Heeft u nog nadere vragen of wilt u dat Legalexion voor u een beroepsprocedure opstart? Neem dan gerust contact met ons op!

Filed Under: Blog

Watercompensatie voorwaardelijke verplichting

5 maart 2013

Een onderwerp dat de ‘juridische pennen’ nogal eens bezighoudt, is dat van de ‘voorwaardelijke verplichting’ in bestemmingsplanregels. Zo’n voorwaarde wordt dan gebruikt om te waarborgen dat bepaalde maatregelen daadwerkelijk worden uitgevoerd, voordat een plan wordt ontwikkeld. Het meest sprekende voorbeeld is wel de verplichting eerst een geluidscherm te plaatsen voordat de nieuwe weg wordt aangelegd of bestaande weg wordt verbreed, om zo het woon- en leefklimaat van de bestaande woningen te beschermen. Zie ook de overbekende uitspraak ‘Linderveld’ (ABRvS 22 maart 2006, nr. 200502510/1).

Uitspraak Raad van State

Mij viel in dit kader een uitspraak van de Afdeling bestuursrechtspraak van de Raad van State op, van 27 februari 2013 (201210134/1/R2). Het bestemmingsplan dat aan de orde was, maakt de bouw van 28 woningen mogelijk, binnen de gemeente Maasdriel.

Omwonenden vreesden wateroverlast. Buiten discussie was de noodzaak van nieuwe waterberging ter compensatie van het verharden van een deel van het plangebied en het dempen van een sloot. Volgens de gemeenteraad is de realisatie van de waterberging voldoende gegarandeerd, en dat vond de Raad van State uiteindelijk ook. Toch was er in de juridisch bindende bestemmingsplanregels nergens een verplichting opgenomen om de waterberging te realiseren.

Wat bracht de Afdeling er niettemin toe te concluderen dat de waterberging voldoende gegarandeerd was?

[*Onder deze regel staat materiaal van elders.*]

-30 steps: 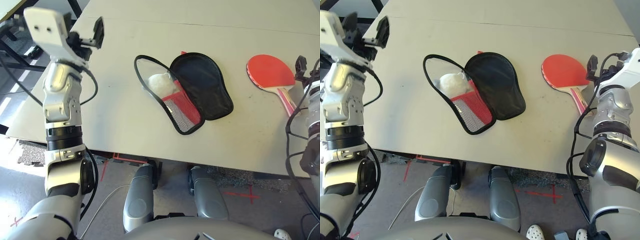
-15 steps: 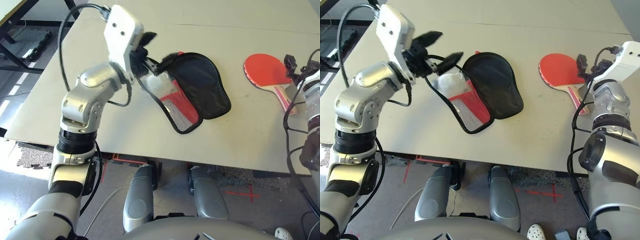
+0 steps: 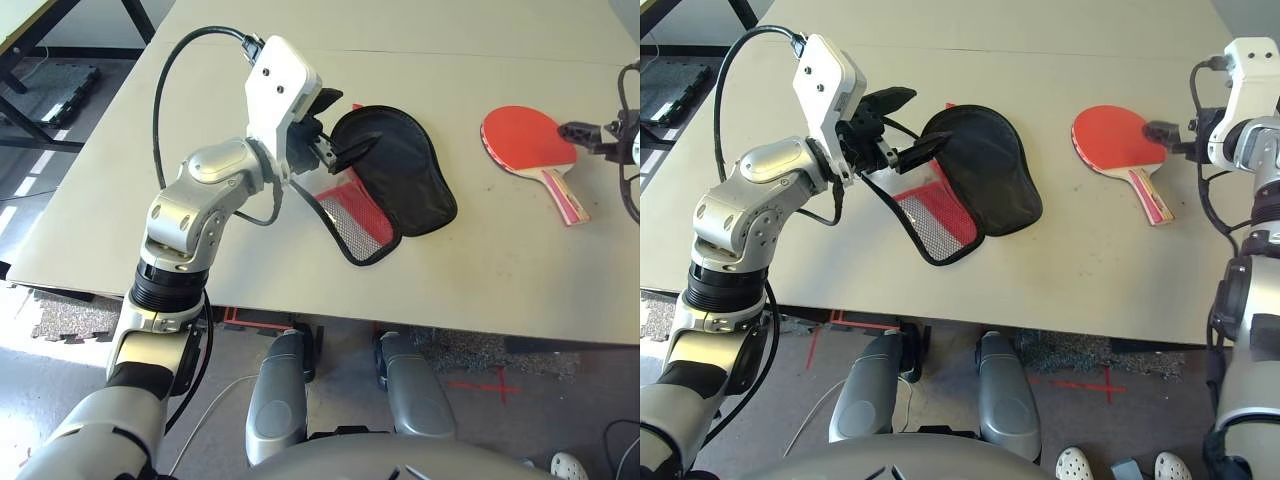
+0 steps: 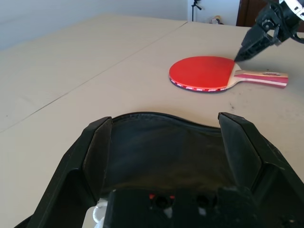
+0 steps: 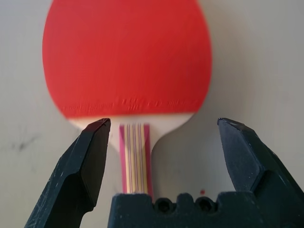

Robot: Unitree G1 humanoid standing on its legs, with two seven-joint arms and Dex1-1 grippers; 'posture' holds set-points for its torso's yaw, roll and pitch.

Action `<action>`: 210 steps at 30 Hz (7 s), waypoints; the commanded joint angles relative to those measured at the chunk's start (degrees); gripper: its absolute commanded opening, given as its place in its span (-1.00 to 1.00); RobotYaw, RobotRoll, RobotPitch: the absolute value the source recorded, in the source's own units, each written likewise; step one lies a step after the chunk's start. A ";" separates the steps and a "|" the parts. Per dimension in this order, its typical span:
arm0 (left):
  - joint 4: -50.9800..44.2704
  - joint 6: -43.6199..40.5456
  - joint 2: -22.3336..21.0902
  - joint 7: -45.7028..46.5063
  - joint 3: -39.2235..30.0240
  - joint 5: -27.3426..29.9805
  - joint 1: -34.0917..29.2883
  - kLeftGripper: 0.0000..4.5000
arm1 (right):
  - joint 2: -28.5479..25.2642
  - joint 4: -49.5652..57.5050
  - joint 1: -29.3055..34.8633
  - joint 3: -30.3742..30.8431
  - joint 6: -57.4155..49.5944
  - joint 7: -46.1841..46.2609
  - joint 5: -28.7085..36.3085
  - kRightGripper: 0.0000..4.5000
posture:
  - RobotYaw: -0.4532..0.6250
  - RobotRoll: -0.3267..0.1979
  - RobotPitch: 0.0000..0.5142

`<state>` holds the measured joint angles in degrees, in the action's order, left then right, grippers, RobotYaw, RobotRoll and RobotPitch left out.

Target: Store the ping-pong paddle in its case and zip it.

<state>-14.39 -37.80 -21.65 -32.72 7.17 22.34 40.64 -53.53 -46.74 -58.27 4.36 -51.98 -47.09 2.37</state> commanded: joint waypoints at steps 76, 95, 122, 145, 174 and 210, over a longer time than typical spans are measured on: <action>-6.06 -3.25 -2.20 -0.52 2.45 -2.90 -2.96 1.00 | 29.73 45.24 10.18 2.13 -24.31 19.62 5.78 -0.49 | 0.00 0.25 -0.12; -7.20 -4.04 -2.84 -0.45 2.63 -2.97 -3.57 1.00 | 32.82 46.08 12.25 2.63 -27.01 23.92 6.64 -0.49 | 0.01 0.25 -0.12; -7.95 -3.92 -3.41 -0.94 2.89 -2.93 -3.78 1.00 | 33.03 49.09 15.70 -3.08 -28.62 25.86 9.78 0.25 | 0.02 0.25 -0.09; -2.31 -0.81 -26.34 -6.68 -12.55 -4.05 -9.57 1.00 | 16.91 40.02 17.09 -5.50 -3.91 4.49 16.98 0.99 | 0.09 0.25 -0.13; -0.89 -0.55 -5.77 -4.53 7.19 -9.90 -1.83 1.00 | 14.56 22.23 13.58 -9.84 9.95 7.95 13.07 0.99 | 0.02 0.25 -0.10; 4.05 1.55 3.07 -4.52 10.32 -16.32 -0.76 1.00 | 10.71 26.83 20.19 -6.53 -11.83 -13.92 25.01 0.99 | -0.04 0.25 -0.09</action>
<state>-8.72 -35.50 -18.57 -36.97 17.92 5.37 40.80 -43.07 -21.47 -39.01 -2.98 -62.55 -60.79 26.29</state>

Verschillende omstandigheden speelden een rol:

  • Er heeft uitgebreid overleg plaatsgevonden met het waterschap over watercompensatie, hetgeen tot een positief wateradvies heeft geleid;
  • De toelichting vermeldt dat in een bepaald deel van het plangebied watercompensatie zal plaatsvinden, mede in het kader van een stedelijke wateropgave en dat de ‘waterinvulling’ in nauw overleg zal plaatsvinden met het waterschap;
  • Voor de waterberging zijn extra gronden aangekocht (door de gemeente): de watercompensatie is dus in de exploitatie meegenomen;
  • De aanleg van de waterberging is in handen van de gemeente en maakt deel uit van het bouwrijp maken van de gronden;
  • Op de zitting heeft de raad gezegd dat het belang van een tijdige aanleg van de watervoorziening wordt bewaakt door het waterschap;
  • De Raad van State ziet het grote belang dat is gediend met de aanleg van de waterberging.

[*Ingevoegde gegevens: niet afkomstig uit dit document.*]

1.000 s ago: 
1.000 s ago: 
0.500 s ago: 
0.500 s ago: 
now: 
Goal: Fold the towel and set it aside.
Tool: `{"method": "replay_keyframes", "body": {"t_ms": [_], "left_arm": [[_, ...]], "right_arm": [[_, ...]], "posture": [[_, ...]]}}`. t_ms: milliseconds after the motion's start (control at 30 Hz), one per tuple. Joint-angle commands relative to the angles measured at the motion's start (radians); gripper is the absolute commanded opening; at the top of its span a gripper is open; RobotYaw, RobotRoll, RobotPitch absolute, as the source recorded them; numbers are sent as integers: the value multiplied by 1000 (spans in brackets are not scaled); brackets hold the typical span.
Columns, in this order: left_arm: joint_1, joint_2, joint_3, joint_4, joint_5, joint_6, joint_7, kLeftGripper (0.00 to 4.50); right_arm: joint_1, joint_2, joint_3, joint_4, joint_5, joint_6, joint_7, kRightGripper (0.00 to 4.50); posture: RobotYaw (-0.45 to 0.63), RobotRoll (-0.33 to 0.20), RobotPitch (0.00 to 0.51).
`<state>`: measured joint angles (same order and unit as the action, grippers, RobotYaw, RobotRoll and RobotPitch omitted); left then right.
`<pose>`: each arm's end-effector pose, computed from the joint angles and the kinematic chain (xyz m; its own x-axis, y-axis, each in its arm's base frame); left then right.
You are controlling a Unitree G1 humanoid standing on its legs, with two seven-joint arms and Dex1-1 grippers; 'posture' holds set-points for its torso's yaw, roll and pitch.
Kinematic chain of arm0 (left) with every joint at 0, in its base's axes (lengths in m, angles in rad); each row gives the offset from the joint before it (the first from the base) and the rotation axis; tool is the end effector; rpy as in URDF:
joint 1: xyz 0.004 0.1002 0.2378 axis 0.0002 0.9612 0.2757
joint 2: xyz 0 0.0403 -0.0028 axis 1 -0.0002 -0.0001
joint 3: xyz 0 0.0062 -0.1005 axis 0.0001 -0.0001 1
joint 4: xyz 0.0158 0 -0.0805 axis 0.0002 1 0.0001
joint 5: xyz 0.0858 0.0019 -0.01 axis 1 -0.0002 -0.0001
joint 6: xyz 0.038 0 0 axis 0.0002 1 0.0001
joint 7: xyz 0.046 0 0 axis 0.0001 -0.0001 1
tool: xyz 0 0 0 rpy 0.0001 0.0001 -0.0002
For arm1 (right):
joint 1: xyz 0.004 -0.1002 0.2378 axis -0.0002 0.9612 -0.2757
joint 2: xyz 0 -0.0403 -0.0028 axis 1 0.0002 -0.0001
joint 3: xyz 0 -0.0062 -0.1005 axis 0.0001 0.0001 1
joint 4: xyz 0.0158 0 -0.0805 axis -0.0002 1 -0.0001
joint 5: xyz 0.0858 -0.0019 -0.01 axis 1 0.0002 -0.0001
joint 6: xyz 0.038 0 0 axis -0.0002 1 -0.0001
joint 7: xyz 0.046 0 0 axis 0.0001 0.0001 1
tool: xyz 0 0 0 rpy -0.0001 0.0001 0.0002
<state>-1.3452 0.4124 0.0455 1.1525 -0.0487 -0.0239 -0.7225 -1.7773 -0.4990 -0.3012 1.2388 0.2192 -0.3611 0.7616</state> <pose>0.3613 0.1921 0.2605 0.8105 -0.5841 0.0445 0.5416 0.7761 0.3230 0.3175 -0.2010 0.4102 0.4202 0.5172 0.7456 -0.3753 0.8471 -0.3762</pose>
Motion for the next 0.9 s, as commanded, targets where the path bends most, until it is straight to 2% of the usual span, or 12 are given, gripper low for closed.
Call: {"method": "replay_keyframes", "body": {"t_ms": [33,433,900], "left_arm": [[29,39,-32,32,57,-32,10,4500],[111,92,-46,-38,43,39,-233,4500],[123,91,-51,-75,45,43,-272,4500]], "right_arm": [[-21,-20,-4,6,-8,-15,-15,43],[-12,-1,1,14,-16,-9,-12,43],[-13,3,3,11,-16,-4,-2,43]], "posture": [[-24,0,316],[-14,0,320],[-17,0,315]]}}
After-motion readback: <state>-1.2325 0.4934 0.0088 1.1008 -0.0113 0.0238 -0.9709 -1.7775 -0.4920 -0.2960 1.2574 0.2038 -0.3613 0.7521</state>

Verder noemt de Afdeling nog dat voor de uitvoering van het plan een watervergunning van het waterschap is vereist, waaraan voorwaarden kunnen worden verbonden, en waartegen beroep openstaat. Dit laatste punt lijkt mij echter niet direct bijdragen aan de waarborg m.b.t. watercompensatie.

Evaluatie

De Afdeling vindt dat watercompensatie ‘voldoende is gewaarborgd’. En gelet op de bovengenoemde punten is dat standpunt begrijpelijk. Toch zijn alle genoemde punten in zeker opzicht ‘niet-hard’. Ik bedoel: niet juridisch bindend. De toelichting op een bestemmingsplan is niet bindend; dat het waterschap waakt over waterberging is belangrijk, maar zegt niet alles; aangekochte gronden geven eveneens geen garantie; dat geldt ook voor het feit dat watercompensatie hier belangrijk is. Dat wil nog steeds niet zeggen dat de uitspraak van de Raad van State niet verdedigbaar is.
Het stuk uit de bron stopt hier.